I have read several reviews of this book, all of which suggested Mary Balogh was back to form (some of her more recent books have been less appealing than her earlier works in many readers’ minds), and so I looked forward to reading The Proposal. In fact, I read it twice with a month’s gap in-between. As much as I enjoyed it, I didn’t feel it was actually all that special.

There is a great deal of potential in a story about Lady Gwen Muir, who has featured as a minor character in many of Balogh’s other books, including the Bedwyn (Slightly) series and the Simply series as well. All we know about Gwen coming into The Proposal is that she has a limp and is a widow who has chosen not to remarry. In this story, we find that Gwen’s marriage was certainly not easy, and that she had no real intention to look for another husband--even after she meets Lord Trentham, the former Major Hugo Eames, hero of the army for fighting a Forlorn Hope at Badajoz.

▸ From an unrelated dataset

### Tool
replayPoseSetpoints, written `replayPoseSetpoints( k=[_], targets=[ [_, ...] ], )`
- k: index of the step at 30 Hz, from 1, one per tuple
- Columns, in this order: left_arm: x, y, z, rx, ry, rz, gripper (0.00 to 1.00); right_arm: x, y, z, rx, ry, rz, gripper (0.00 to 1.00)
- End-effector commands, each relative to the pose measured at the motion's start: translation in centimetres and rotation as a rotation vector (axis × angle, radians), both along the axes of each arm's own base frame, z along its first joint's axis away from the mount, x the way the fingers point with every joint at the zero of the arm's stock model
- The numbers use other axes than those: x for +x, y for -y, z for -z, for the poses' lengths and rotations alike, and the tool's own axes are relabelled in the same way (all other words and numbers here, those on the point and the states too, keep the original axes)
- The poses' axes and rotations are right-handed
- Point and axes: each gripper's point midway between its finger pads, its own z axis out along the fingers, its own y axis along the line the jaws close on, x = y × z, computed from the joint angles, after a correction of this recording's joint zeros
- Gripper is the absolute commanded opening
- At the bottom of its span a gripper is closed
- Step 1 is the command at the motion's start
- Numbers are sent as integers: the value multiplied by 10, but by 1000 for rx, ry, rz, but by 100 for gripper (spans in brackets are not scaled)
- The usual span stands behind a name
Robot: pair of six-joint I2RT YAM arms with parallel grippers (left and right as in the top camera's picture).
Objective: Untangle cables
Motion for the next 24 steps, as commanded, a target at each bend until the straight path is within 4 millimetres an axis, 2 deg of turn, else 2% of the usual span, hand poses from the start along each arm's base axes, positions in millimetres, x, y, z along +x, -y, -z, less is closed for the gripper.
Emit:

Gwen and Hugo are from different social classes, and a relationship between them seems impossible. We follow them as they get to know one another and as a proposal is suggested--that Hugo court Gwen--to see where it leads. Is there a chance for a happy ending between two such different people?

I struggle to identify what about this book left me dissatisfied. One minor aspect is that Balogh recently seems to have developed the habit of italicizing words in reported speech to presumably give you an idea of the stresses in what people are saying. Very often, the way I readthe sentence in my mind doesn’t work like that, and the excessive italicization just annoys me. We are also continually being told what people think; there’s a lot of repetition throughout the book, rather than seeing what they think by their actions. The pacing isn’t always that effective, and there are dull stretches where nothing much happens except people think about things, often with italics.

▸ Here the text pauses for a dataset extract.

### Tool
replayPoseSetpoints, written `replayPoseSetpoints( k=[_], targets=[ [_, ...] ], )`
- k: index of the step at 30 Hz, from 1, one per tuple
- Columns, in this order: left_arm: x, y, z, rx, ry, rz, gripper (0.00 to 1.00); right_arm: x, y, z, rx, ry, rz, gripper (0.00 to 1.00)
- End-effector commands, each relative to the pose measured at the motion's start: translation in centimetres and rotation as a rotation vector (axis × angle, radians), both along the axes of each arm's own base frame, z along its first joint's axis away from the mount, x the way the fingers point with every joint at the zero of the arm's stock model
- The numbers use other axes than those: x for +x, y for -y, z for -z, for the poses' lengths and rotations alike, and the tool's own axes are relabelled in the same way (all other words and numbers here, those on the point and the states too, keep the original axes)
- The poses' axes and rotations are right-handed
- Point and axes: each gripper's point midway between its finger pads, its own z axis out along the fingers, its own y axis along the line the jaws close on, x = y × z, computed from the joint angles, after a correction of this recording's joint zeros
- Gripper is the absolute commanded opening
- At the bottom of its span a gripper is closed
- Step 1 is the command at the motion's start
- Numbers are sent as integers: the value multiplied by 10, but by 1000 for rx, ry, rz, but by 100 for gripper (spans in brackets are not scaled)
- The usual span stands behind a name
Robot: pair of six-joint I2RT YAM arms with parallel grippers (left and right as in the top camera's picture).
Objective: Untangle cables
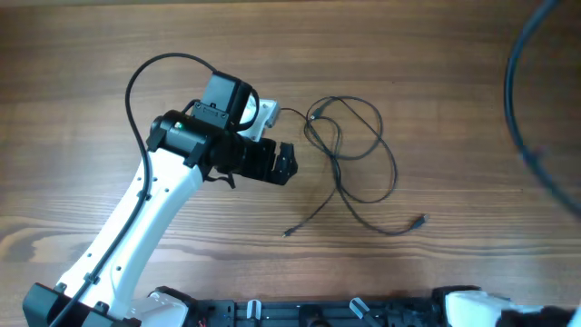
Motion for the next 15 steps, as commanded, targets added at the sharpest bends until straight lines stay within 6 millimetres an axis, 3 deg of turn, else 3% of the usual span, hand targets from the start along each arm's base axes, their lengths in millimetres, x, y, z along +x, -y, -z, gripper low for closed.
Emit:
replayPoseSetpoints(
  k=[1,4,5,6,7,10,12,15],
  targets=[
    [0,-3,2,23,1,11,100,33,42,18,89,-1,-53,4],
    [0,-3,2,23,1,10,100,52,99,49,222,-16,-69,4],
    [0,-3,2,23,1,11,100,59,127,66,290,-18,-70,4],
    [0,-3,2,23,0,10,100,57,157,81,372,3,-18,4],
    [-1,-3,2,23,0,11,100,55,172,88,415,19,20,4],
    [-2,-3,3,26,-7,11,100,30,249,134,605,73,217,4],
    [-2,-3,3,25,-6,11,100,8,283,160,693,92,325,4],
    [-2,-3,3,25,-6,10,100,-3,309,198,818,68,345,4]
  ],
)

We meet many characters from previous Balogh novels. I have read the books so know who they are, but I do wonder about new readers and what they will think; there are lists of people, and it can get confusing. Is this really necessary, except to encourage readers to buy her backlist?

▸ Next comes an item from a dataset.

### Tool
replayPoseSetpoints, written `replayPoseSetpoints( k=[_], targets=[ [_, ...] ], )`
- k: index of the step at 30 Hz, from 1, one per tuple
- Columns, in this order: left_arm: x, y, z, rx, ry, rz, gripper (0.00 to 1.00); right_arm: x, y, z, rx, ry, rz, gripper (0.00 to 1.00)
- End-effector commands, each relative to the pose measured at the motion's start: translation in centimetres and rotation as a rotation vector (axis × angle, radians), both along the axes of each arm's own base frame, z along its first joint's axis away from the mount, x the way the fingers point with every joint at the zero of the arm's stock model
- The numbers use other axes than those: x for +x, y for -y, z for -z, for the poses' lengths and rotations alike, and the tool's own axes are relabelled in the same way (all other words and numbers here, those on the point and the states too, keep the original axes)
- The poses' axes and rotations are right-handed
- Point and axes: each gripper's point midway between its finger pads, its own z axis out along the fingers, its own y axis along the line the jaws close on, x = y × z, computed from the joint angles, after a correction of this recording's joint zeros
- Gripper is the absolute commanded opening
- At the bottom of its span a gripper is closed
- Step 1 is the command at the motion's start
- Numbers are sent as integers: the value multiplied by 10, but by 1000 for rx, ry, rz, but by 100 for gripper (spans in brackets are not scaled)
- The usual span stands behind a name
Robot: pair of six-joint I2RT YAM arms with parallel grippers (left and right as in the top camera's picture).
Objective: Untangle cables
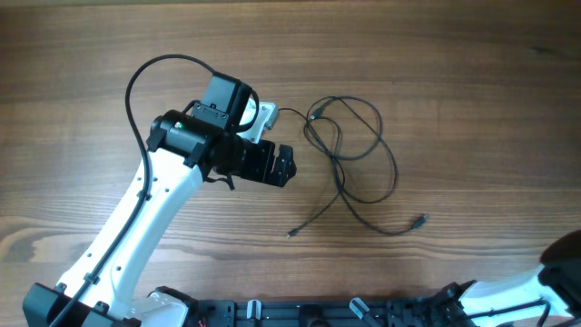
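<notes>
Thin black cables (349,150) lie on the wooden table in loose overlapping loops right of centre. One plug end (419,220) points right, another end (290,234) lies lower left, and a third strand runs up toward the left wrist's white mount. My left gripper (287,166) hovers just left of the loops, apparently open, with no cable between its fingers. My right gripper is out of view; only a bit of the right arm (565,259) shows at the lower right corner.
The left arm (136,227) slants from the lower left to the table's middle, its own black hose arching above it. A black rail (309,313) runs along the near edge.
The dark blurred arc at the right edge is gone, and a piece of the right arm now shows at the lower right corner. The left arm and the cables have barely moved.
First both grippers were at a tight tangle, left on its left side and right in its middle. Then the right arm was raised close to the camera with a strand hanging. Then it was gone from view, and the cables lay looser, right of the left gripper, as now.
</notes>
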Motion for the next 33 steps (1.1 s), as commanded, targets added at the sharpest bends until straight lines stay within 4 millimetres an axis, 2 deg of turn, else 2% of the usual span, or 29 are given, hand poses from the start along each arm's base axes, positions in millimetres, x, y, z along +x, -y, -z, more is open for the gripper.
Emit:
replayPoseSetpoints(
  k=[1,3,6,8,10,12,15,16,17,20,22,23,25,28,31,33],
  targets=[
    [2,0,1,10,10,13,100,-2,15,36,172,54,-6,4],
    [1,0,1,10,8,12,100,3,14,75,283,-3,-21,100],
    [-1,0,1,13,-3,14,100,5,4,122,474,-45,57,100],
    [-4,2,2,16,-9,22,100,2,-11,146,601,-75,112,99],
    [-6,3,2,17,-10,30,100,5,-29,154,647,-119,77,100],
    [-7,7,2,15,-5,41,100,28,-71,156,684,-174,-159,100],
    [-2,7,1,12,11,32,100,68,-163,157,664,-300,-595,100],
    [3,4,1,21,12,-18,100,76,-186,158,642,-346,-689,100],
    [10,-2,1,33,10,-104,100,85,-220,160,595,-414,-835,100],
    [22,-20,1,27,-13,-229,100,98,-309,167,483,-572,-1157,100],
    [28,-40,2,19,-47,-317,100,99,-357,185,407,-726,-1241,100],
    [29,-57,4,24,-72,-369,100,92,-390,202,368,-844,-1304,99],
    [31,-78,6,34,-93,-426,100,79,-425,225,320,-983,-1368,100],
    [33,-94,5,25,-75,-381,100,70,-477,257,210,-1080,-1531,100],
    [31,-101,6,40,-68,-347,100,63,-517,291,104,-1115,-1675,100],
    [30,-101,6,41,-72,-347,100,61,-535,311,60,-1112,-1711,100]
  ],
)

Both hero and heroine in this story are almost perfect; in fact, the only imperfection we see in Gwen (apparently) is her limp. Hugo’s main disadvantage is that he frowns a lot. Balogh’s earlier books have tended to be peopled with far more human characters who have many faults and make many mistakes in their book. The characters in The Proposal are almost a bit too good to be true, and the ‘baddies’ seem unrealistic in their portrayal.

Although I do still like Mary Balogh’s books very much, I don’t find the more recent stories nearly as satisfying as some of the earlier ones (More than a Mistress and The Secret Pearl, for example). However, having read many reviews of this book, it seems that I am in a minority in this view--so go ahead and read it yourself!